- WHAT THE TASK REQUIRES
Reproduce only what runs from the line containing "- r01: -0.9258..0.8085" to the line containing "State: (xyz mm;" in the records below, inclusive. Keep it exact, and keep the pictures out.

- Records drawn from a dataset

------------------------------------------------------------

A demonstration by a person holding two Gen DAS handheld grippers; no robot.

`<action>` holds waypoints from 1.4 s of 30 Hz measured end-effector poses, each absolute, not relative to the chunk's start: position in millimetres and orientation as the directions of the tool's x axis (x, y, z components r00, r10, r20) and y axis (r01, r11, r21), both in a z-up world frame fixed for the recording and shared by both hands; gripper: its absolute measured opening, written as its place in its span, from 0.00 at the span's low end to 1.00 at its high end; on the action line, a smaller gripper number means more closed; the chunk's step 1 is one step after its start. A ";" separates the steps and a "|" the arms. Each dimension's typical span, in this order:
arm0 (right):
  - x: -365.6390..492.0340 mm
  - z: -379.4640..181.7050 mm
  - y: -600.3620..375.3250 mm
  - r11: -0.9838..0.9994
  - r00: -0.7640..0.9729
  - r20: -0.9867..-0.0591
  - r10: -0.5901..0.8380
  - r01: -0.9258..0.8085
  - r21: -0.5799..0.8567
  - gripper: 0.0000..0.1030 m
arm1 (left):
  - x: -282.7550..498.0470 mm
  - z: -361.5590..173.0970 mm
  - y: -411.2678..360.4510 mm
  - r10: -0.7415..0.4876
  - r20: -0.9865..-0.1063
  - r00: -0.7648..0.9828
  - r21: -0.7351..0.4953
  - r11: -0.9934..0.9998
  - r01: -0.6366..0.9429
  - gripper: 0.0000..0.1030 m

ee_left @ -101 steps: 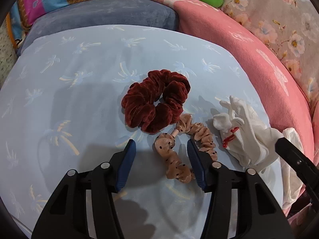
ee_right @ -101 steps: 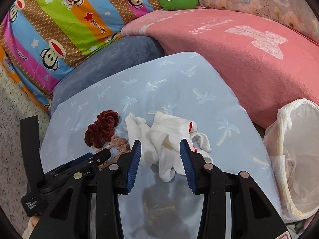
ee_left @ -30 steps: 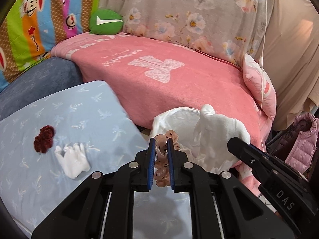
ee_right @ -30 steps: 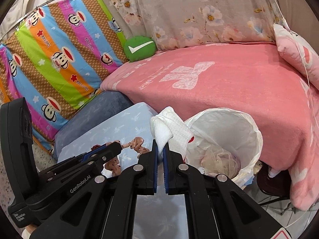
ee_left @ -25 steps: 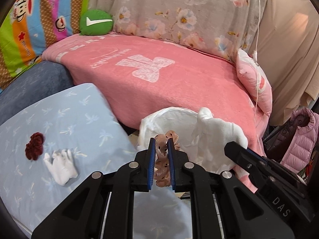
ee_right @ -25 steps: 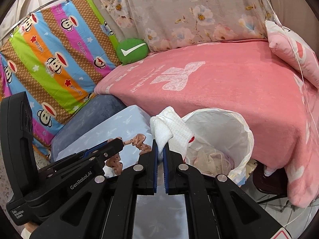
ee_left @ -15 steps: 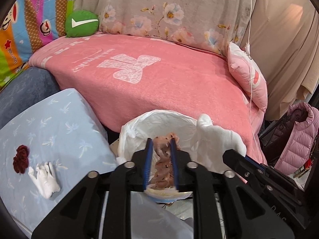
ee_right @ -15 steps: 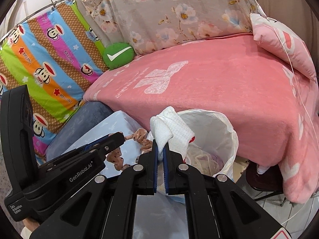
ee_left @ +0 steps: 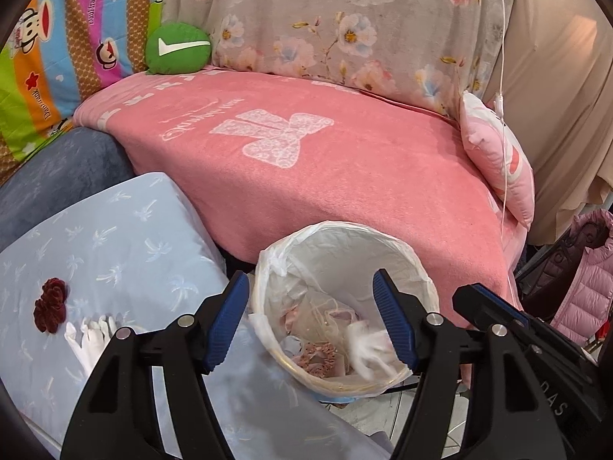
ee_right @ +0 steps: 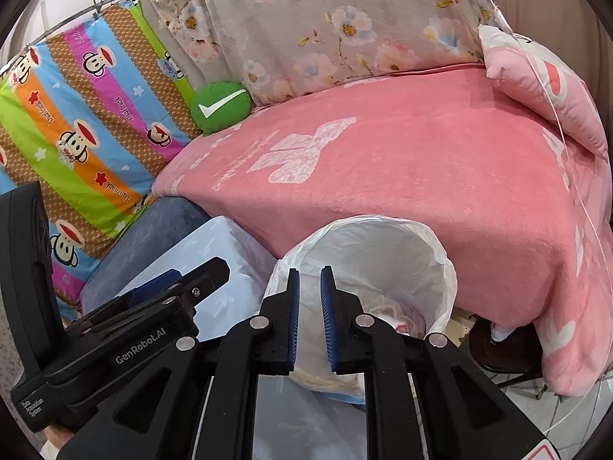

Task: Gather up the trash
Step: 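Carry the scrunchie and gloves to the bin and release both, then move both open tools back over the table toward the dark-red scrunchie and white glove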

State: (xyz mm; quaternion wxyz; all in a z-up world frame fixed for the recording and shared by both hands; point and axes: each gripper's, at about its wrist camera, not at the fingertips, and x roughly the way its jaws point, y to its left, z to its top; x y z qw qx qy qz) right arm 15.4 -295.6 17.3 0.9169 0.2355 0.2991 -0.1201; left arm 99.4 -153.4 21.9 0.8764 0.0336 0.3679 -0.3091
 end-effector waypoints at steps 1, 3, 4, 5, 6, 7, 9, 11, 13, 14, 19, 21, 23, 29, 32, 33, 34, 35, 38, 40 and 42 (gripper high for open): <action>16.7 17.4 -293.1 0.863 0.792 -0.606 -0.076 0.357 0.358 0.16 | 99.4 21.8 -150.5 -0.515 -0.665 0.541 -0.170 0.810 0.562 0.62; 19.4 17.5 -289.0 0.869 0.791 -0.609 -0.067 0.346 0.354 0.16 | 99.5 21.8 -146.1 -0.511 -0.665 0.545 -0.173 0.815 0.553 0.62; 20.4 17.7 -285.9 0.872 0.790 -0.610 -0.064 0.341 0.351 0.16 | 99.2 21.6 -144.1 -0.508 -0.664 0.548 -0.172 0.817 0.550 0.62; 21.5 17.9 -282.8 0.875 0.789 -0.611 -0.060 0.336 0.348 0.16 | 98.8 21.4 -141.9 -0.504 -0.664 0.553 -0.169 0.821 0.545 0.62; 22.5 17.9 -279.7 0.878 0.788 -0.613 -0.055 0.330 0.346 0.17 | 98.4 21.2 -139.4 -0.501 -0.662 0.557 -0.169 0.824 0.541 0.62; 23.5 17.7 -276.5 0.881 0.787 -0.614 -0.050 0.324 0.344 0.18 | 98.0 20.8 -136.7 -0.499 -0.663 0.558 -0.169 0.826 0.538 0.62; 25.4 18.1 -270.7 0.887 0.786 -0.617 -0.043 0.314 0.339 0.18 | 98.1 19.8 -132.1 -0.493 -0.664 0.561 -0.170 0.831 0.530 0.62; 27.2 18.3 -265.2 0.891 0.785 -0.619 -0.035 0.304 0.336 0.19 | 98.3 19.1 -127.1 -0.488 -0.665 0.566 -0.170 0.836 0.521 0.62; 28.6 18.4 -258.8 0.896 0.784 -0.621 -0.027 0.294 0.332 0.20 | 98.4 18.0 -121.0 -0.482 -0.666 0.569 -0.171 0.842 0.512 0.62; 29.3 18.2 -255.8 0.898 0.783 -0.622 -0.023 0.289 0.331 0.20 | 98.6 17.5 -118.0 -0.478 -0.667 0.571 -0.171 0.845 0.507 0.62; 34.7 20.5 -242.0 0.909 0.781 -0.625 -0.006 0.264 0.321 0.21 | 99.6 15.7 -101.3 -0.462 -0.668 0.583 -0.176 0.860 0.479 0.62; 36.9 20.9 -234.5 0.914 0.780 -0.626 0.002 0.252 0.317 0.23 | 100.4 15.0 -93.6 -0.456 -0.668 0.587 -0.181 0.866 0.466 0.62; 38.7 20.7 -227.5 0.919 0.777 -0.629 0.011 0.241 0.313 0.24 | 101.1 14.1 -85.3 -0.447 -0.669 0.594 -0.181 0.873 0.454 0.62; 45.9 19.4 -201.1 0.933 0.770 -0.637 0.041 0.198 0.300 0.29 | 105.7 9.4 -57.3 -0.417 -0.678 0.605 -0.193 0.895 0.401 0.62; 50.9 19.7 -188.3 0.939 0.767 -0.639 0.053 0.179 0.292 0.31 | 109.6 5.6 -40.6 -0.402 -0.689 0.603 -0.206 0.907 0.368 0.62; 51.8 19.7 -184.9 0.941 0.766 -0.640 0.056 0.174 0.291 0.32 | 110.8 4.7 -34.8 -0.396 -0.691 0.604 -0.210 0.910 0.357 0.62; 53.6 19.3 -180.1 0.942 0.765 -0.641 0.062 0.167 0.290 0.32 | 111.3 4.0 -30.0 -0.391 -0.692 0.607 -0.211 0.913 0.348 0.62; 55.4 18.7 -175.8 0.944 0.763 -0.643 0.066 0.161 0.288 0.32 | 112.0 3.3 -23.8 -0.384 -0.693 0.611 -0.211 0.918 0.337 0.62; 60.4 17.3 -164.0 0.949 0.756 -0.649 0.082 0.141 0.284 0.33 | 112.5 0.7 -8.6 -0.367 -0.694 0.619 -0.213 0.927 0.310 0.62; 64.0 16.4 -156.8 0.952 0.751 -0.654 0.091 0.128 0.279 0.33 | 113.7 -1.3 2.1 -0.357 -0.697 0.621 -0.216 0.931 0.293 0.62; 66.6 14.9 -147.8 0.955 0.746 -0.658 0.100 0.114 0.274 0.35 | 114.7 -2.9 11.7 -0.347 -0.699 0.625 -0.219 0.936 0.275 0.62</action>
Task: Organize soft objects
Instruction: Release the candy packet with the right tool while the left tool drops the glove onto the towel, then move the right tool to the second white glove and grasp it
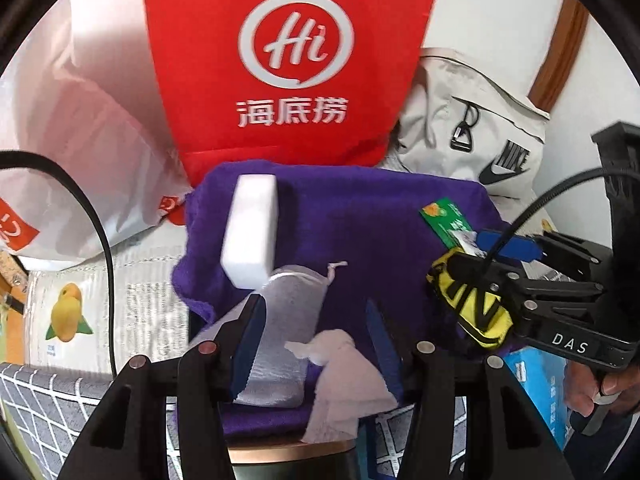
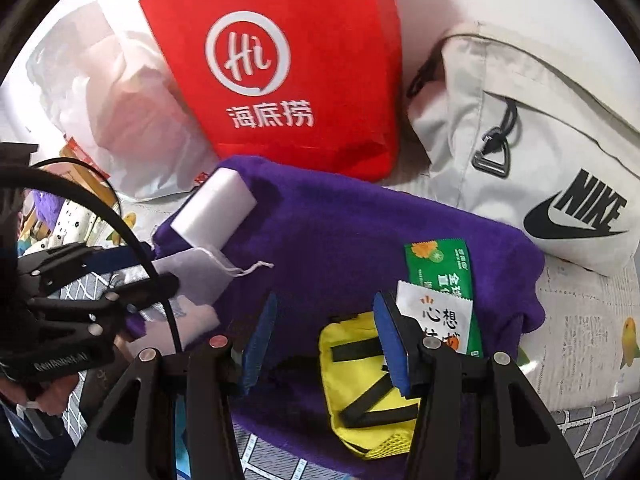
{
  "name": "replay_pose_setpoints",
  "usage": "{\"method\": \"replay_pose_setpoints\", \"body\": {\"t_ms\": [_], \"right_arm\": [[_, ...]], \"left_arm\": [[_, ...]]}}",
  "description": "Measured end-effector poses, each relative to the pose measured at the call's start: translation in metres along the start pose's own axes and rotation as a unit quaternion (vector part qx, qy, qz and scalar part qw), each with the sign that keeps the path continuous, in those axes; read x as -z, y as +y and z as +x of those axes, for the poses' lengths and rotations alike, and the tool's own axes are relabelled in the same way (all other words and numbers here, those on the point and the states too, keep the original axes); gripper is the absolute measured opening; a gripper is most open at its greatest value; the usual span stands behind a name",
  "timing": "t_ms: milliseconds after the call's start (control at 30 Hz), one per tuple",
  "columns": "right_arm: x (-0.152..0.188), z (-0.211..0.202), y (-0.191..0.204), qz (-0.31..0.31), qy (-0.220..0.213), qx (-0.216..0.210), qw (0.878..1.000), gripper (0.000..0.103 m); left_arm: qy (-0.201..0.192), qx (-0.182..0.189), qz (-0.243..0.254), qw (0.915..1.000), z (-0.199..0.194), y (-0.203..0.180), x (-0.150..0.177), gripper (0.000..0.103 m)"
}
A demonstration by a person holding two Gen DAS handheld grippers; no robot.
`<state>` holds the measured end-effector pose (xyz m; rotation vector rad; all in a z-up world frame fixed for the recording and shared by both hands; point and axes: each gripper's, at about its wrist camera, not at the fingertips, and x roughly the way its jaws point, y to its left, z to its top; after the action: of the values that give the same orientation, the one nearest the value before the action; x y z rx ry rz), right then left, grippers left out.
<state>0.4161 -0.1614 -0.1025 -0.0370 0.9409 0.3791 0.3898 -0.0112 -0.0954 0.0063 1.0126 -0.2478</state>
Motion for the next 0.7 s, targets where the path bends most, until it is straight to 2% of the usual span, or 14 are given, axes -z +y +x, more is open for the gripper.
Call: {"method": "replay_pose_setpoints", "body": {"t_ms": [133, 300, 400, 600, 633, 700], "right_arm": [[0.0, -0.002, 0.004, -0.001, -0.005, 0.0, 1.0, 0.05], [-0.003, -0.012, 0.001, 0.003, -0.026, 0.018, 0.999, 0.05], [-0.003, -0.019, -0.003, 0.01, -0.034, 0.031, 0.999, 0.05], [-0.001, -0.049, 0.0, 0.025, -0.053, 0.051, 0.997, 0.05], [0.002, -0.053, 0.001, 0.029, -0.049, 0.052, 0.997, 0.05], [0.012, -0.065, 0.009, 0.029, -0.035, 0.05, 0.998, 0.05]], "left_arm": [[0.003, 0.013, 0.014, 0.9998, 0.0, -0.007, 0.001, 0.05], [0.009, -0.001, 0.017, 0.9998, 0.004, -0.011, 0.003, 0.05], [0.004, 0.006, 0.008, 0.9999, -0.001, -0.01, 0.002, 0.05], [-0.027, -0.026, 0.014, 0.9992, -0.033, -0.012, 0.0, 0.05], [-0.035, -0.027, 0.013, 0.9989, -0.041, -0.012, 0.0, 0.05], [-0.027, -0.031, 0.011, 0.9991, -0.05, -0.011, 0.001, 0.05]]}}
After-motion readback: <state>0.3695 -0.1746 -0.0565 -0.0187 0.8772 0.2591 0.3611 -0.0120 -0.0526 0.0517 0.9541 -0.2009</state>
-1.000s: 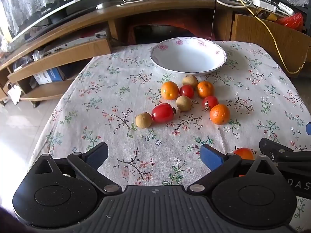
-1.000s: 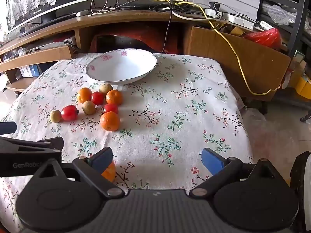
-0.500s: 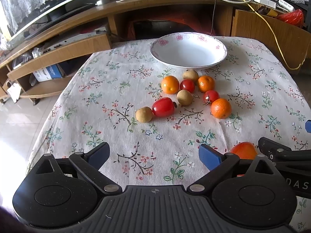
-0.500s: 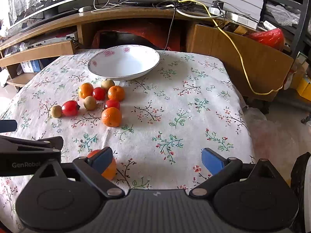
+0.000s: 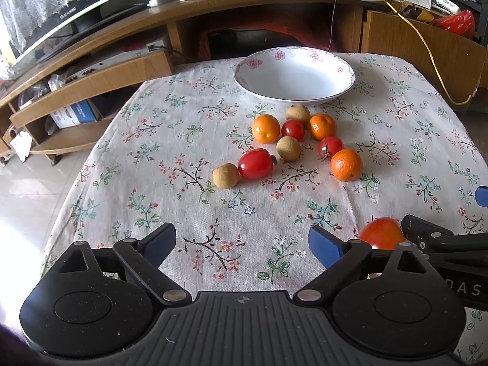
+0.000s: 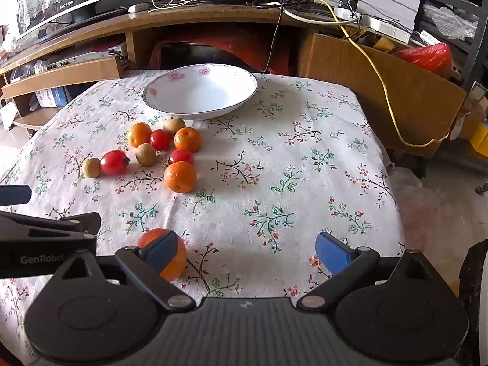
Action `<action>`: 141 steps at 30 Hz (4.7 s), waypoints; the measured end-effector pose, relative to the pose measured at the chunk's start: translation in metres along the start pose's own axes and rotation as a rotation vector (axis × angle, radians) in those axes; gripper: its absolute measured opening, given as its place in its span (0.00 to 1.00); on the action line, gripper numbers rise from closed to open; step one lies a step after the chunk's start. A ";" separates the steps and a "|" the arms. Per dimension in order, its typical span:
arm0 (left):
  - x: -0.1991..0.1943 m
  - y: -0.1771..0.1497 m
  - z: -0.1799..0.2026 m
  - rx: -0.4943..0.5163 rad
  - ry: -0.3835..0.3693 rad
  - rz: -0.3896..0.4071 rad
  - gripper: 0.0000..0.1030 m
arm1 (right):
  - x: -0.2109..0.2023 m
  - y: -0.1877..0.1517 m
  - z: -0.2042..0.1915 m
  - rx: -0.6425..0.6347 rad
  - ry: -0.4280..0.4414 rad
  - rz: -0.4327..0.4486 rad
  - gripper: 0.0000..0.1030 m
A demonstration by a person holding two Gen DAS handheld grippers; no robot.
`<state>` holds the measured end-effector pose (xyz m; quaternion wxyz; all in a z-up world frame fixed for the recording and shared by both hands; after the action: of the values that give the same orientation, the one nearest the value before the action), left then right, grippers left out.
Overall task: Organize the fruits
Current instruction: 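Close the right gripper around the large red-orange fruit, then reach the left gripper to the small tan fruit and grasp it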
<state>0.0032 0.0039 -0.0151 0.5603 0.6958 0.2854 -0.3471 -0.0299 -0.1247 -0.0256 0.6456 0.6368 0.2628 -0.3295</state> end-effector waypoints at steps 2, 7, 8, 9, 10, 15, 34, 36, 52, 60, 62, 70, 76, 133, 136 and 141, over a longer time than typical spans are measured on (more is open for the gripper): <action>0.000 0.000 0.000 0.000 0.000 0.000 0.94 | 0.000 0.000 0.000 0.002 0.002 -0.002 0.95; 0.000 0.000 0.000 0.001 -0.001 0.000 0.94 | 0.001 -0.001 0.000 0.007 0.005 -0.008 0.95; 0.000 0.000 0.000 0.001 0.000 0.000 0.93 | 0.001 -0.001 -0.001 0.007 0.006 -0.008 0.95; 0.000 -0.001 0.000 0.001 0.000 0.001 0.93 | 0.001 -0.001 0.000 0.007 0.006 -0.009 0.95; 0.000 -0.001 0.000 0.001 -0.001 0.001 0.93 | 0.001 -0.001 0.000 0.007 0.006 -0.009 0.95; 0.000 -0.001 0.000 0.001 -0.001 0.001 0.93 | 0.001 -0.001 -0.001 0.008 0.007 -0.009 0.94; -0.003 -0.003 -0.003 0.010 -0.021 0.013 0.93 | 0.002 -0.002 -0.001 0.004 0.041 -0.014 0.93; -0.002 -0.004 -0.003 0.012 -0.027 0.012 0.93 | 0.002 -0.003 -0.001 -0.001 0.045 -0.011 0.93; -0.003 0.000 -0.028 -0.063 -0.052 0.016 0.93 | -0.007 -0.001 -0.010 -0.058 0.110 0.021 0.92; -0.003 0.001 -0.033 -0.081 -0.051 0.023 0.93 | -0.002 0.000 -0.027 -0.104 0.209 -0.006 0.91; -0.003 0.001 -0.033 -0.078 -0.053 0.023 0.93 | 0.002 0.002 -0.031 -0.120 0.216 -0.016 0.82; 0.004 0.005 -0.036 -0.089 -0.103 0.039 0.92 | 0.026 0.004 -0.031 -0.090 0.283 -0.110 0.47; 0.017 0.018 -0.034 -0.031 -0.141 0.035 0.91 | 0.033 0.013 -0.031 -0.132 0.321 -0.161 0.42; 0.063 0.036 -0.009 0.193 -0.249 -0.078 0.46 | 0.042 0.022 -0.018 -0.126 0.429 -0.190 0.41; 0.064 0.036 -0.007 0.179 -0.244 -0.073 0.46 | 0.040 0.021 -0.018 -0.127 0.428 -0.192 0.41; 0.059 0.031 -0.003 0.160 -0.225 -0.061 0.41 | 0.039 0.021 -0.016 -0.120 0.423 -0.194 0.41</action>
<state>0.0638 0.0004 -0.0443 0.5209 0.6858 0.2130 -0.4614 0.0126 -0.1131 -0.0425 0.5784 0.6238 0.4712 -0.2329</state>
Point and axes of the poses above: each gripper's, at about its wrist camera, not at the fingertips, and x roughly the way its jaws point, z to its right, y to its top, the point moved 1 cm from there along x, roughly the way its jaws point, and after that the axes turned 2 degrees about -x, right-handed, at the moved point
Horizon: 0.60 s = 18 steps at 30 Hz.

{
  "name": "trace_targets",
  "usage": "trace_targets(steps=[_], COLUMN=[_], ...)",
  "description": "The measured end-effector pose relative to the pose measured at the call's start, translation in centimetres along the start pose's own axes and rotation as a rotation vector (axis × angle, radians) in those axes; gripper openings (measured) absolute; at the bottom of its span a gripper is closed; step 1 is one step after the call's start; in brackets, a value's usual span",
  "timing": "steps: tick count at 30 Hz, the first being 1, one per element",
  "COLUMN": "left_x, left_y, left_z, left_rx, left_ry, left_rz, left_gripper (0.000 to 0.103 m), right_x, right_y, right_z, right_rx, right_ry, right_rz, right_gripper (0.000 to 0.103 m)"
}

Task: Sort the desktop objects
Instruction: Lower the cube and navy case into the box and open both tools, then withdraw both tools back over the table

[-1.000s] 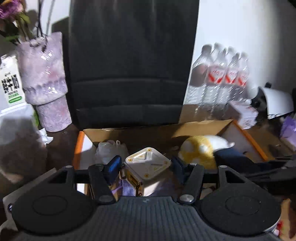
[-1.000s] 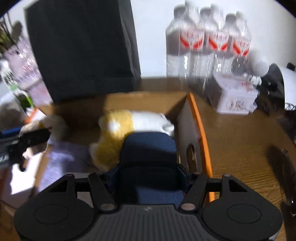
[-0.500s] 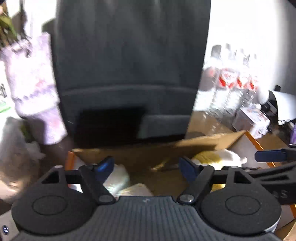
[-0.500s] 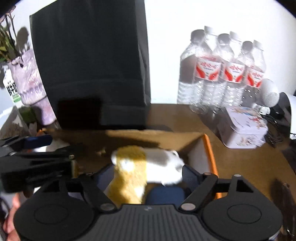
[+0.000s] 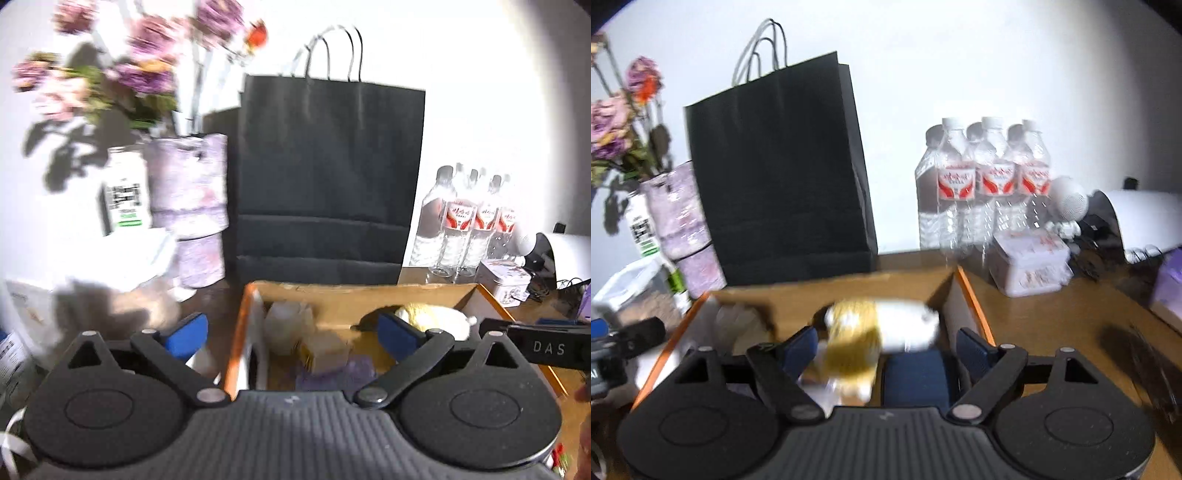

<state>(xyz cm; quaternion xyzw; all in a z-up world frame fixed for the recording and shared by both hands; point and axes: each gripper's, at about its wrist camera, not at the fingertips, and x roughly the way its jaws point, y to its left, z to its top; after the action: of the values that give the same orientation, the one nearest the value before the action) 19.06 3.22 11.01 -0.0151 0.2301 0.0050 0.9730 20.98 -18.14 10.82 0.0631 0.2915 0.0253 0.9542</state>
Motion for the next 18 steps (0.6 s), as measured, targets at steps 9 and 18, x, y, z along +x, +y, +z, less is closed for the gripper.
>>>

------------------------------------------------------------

- COMPLETED EXERCISE
  - r01: -0.9258..0.8085
  - r21: -0.5799..0.8567
  - gripper: 0.0000..0.1030 m
arm1 (left):
  - x: -282.7550..498.0470 mm
  - z: -361.5590..173.0970 mm
  - y: -411.2678..360.4510 mm
  - r10: -0.7415..0.4876
  - r20: -0.9865..-0.1063
  - r00: -0.7648..0.9828
  - r21: -0.7351..0.4953
  - r11: -0.9934..0.9998
  - r01: -0.6366..0.9429
  - gripper: 0.0000..0.1030 m

ee_left @ -101 steps: 
ee_right @ -101 steps: 
ee_left @ -30 steps: 
ee_right @ -30 steps: 
ee_left @ -25 steps: 
ee_right @ -25 steps: 
ee_left @ -15 steps: 
ee_right @ -15 steps: 
ee_left @ +0 steps: 
ee_right @ +0 steps: 

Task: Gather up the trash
Step: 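Carry the scrunchie and gloves to the bin and release both, then move both open tools back over the table toward the dark-red scrunchie and white glove
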
State: (xyz mm; quaternion wxyz; all in a z-up world frame fixed for the recording and shared by both hands; point and axes: each gripper's, at about its wrist camera, not at the fingertips, and x roughly the way its jaws point, y to its left, z to its top; x y z qw qx qy qz) right arm 15.4 -295.6 17.3 0.9169 0.2355 0.2991 -0.1201; left arm 99.4 -153.4 21.9 0.8764 0.0336 0.3679 -0.3091

This exercise requires no additional answer.